Segment Start: Given records

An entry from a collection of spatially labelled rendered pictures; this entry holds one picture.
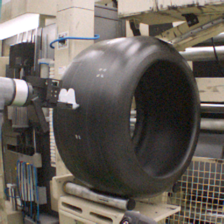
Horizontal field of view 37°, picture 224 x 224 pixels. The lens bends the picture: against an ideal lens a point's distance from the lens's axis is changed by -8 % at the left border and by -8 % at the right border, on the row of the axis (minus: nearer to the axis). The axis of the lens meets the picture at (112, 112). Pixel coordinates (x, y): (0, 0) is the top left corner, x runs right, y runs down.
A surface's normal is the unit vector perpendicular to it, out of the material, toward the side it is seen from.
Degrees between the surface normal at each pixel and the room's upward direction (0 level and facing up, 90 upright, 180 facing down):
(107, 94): 77
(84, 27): 90
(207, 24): 90
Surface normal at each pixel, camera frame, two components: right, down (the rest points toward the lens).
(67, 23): -0.69, 0.04
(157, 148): -0.58, -0.50
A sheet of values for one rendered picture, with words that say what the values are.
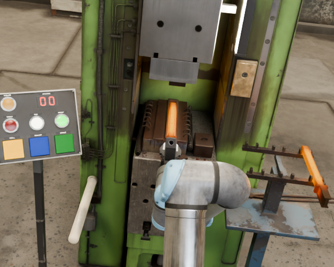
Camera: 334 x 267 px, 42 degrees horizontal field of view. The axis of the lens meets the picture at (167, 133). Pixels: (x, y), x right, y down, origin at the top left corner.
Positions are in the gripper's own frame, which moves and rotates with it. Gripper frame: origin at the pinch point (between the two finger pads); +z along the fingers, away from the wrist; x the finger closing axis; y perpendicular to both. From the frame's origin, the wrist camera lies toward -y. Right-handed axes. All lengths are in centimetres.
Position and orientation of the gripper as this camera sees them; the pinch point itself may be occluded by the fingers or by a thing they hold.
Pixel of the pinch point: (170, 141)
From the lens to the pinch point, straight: 191.4
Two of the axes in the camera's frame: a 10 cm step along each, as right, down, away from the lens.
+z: 0.5, -5.3, 8.5
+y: -1.1, 8.4, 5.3
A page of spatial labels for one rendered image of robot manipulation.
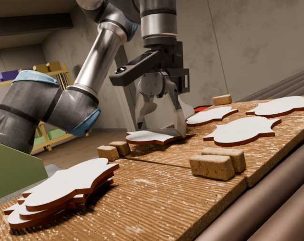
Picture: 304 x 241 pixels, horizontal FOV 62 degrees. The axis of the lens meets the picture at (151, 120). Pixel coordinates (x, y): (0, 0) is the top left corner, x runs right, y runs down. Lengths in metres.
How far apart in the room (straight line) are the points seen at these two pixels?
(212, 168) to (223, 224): 0.07
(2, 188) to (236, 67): 3.03
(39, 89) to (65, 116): 0.10
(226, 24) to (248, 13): 0.30
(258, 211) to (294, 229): 0.05
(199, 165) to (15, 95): 0.59
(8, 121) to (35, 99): 0.09
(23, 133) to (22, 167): 0.10
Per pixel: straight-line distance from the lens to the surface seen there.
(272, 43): 3.15
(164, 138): 0.50
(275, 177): 0.36
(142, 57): 0.51
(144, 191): 0.35
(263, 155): 0.38
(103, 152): 0.54
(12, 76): 6.47
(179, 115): 0.49
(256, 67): 3.26
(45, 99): 0.79
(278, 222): 0.28
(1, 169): 0.73
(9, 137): 0.76
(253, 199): 0.32
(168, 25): 0.53
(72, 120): 0.79
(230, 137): 0.45
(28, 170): 0.74
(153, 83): 0.52
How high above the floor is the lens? 1.08
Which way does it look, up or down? 10 degrees down
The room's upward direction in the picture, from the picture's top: 16 degrees counter-clockwise
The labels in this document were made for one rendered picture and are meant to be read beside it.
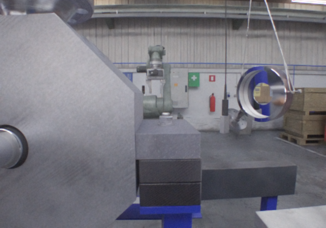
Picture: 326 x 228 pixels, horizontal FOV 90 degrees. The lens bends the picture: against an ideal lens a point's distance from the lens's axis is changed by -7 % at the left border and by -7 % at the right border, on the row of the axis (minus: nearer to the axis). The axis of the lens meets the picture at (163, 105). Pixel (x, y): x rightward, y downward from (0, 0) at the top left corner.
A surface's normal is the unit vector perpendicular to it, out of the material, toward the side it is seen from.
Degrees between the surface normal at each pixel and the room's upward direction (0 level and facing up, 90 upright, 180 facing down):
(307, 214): 0
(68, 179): 90
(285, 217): 0
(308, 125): 90
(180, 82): 90
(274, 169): 90
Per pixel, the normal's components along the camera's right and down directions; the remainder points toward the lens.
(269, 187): 0.04, 0.07
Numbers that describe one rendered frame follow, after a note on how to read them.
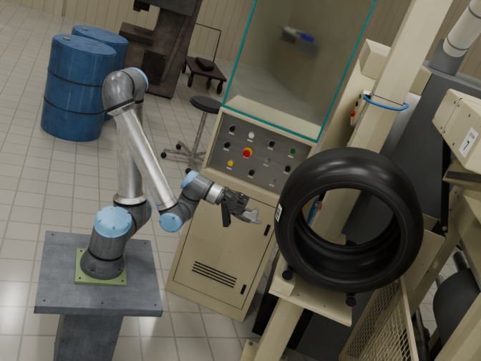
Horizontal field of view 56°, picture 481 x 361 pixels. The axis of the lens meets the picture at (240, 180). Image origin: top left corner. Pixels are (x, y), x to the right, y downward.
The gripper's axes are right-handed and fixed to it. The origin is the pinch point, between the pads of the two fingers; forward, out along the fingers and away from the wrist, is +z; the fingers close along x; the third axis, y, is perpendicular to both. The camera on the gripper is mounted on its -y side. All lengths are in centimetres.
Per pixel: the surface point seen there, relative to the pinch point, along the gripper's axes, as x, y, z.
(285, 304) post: 27, -49, 35
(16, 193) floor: 93, -125, -162
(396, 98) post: 27, 69, 25
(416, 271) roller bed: 20, 7, 74
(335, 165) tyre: -8.3, 41.4, 13.6
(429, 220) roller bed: 39, 25, 72
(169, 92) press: 438, -118, -182
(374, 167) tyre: -8, 47, 26
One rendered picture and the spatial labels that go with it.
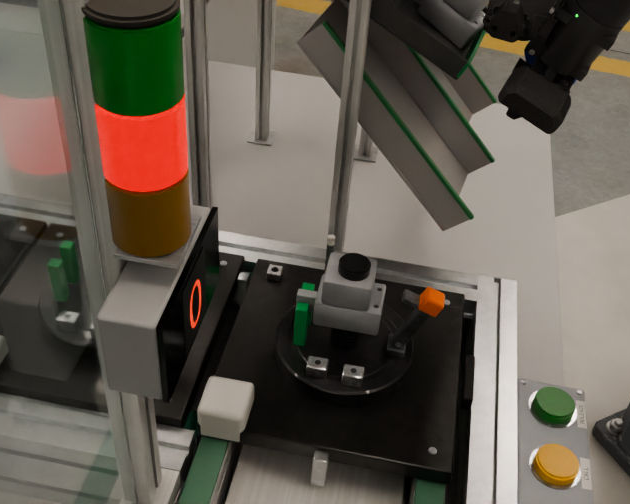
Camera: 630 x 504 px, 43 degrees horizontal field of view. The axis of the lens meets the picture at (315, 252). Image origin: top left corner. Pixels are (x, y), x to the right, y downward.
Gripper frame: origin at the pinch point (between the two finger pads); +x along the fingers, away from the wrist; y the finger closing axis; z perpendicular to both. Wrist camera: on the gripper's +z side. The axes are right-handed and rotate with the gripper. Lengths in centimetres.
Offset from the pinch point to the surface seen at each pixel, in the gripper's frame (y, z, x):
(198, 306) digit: 42.9, 13.2, -1.5
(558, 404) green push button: 21.3, -19.3, 12.6
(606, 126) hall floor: -196, -53, 133
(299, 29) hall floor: -202, 72, 182
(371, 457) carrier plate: 35.8, -5.9, 16.2
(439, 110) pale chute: -9.1, 6.3, 15.8
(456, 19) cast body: -3.8, 10.4, 0.0
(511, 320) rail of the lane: 11.4, -13.2, 17.6
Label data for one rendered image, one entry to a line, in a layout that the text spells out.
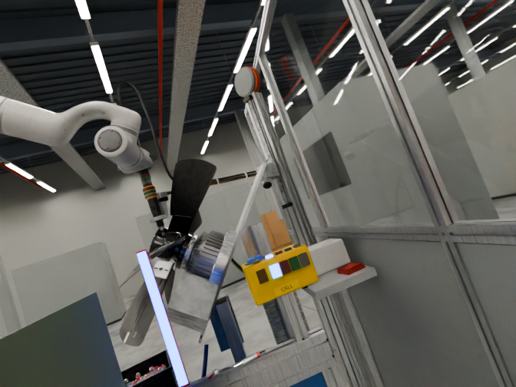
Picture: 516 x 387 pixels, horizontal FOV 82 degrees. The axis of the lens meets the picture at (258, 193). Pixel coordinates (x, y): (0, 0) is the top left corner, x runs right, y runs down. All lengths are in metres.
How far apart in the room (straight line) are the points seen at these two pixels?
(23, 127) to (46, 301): 7.68
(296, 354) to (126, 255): 12.61
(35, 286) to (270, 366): 7.95
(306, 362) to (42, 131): 0.85
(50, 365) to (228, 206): 6.46
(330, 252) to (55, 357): 1.07
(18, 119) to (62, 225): 12.85
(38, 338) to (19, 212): 13.88
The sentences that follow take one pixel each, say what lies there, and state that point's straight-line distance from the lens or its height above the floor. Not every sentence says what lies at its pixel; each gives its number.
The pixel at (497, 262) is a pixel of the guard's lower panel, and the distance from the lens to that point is 0.79.
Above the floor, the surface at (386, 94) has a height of 1.36.
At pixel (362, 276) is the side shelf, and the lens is 1.16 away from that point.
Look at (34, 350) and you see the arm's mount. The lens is 0.38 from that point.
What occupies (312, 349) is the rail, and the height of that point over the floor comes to 0.83.
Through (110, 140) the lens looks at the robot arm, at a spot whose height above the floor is 1.49.
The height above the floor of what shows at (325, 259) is 0.92.
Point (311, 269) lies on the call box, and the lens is 0.73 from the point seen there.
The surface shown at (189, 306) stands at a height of 0.98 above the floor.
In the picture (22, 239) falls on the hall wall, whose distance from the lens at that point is 14.09.
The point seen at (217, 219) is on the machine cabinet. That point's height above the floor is 1.45.
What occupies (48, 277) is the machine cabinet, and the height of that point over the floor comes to 1.52.
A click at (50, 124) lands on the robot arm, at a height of 1.57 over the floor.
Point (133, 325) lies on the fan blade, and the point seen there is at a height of 0.97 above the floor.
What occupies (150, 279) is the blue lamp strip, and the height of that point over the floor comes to 1.12.
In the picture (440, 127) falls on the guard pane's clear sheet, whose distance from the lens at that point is 0.77.
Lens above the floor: 1.17
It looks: 5 degrees up
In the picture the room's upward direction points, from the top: 20 degrees counter-clockwise
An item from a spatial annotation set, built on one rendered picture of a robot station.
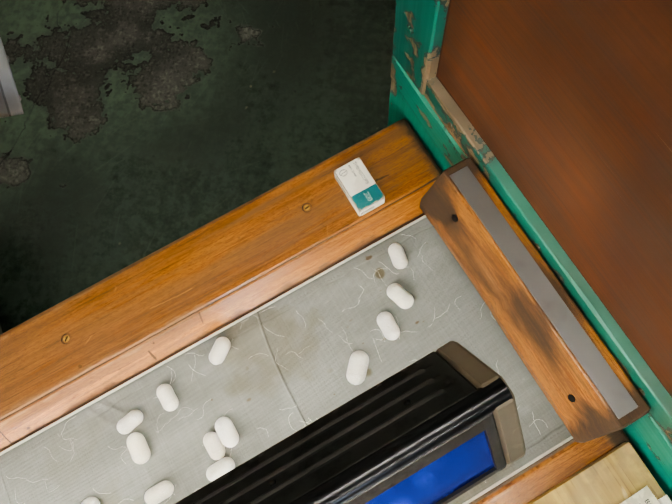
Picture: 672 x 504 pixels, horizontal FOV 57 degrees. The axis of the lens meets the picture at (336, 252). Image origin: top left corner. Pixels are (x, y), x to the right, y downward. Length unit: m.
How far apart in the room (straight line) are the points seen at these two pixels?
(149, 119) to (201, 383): 1.14
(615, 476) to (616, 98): 0.40
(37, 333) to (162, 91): 1.13
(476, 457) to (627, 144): 0.24
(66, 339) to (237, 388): 0.20
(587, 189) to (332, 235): 0.31
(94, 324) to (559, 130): 0.53
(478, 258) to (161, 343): 0.37
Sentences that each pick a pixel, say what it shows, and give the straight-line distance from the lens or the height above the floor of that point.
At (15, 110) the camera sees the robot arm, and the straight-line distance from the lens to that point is 0.39.
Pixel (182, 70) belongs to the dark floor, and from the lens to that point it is 1.83.
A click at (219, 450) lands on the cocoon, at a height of 0.76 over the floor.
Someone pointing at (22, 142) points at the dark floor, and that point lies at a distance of 1.89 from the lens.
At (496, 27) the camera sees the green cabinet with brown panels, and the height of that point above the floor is 1.02.
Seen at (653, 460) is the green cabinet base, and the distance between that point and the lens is 0.73.
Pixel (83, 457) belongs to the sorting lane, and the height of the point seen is 0.74.
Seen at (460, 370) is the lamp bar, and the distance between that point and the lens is 0.37.
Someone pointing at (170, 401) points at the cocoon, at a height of 0.76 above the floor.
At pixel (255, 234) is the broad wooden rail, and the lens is 0.74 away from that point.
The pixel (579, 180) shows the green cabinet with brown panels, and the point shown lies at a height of 0.98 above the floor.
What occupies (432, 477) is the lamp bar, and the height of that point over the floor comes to 1.08.
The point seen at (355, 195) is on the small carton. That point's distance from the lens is 0.72.
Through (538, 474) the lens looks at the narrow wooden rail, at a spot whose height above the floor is 0.76.
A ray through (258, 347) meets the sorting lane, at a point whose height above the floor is 0.74.
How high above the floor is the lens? 1.45
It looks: 72 degrees down
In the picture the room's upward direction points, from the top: 9 degrees counter-clockwise
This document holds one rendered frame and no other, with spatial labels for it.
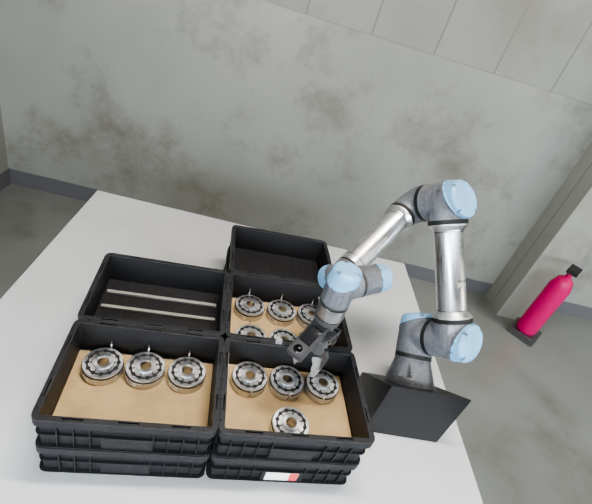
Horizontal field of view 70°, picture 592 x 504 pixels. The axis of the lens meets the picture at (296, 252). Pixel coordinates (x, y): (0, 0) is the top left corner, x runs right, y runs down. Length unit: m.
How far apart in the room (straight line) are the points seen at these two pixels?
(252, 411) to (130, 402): 0.32
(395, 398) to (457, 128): 2.11
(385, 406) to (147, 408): 0.69
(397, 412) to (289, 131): 2.02
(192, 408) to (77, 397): 0.28
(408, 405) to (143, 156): 2.44
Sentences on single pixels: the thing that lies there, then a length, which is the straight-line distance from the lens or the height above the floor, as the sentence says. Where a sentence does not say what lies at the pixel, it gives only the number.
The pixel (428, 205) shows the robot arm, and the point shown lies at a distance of 1.32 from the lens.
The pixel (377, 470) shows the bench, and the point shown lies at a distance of 1.44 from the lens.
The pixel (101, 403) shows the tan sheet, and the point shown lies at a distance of 1.23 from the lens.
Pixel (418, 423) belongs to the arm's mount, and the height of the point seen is 0.78.
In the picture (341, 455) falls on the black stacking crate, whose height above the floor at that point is 0.85.
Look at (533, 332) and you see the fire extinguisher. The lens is 3.68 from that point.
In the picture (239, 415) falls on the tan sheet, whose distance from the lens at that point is 1.23.
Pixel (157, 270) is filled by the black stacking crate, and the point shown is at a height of 0.90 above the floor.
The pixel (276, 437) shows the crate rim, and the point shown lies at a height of 0.93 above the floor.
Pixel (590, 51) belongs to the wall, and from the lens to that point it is 3.29.
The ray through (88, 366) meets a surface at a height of 0.86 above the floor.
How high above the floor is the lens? 1.85
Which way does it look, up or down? 34 degrees down
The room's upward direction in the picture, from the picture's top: 19 degrees clockwise

Segment End: Given records

◆ Required work:
One number and nothing else is the answer: how many lines of the material include "cabinet".

◆ Written response:
5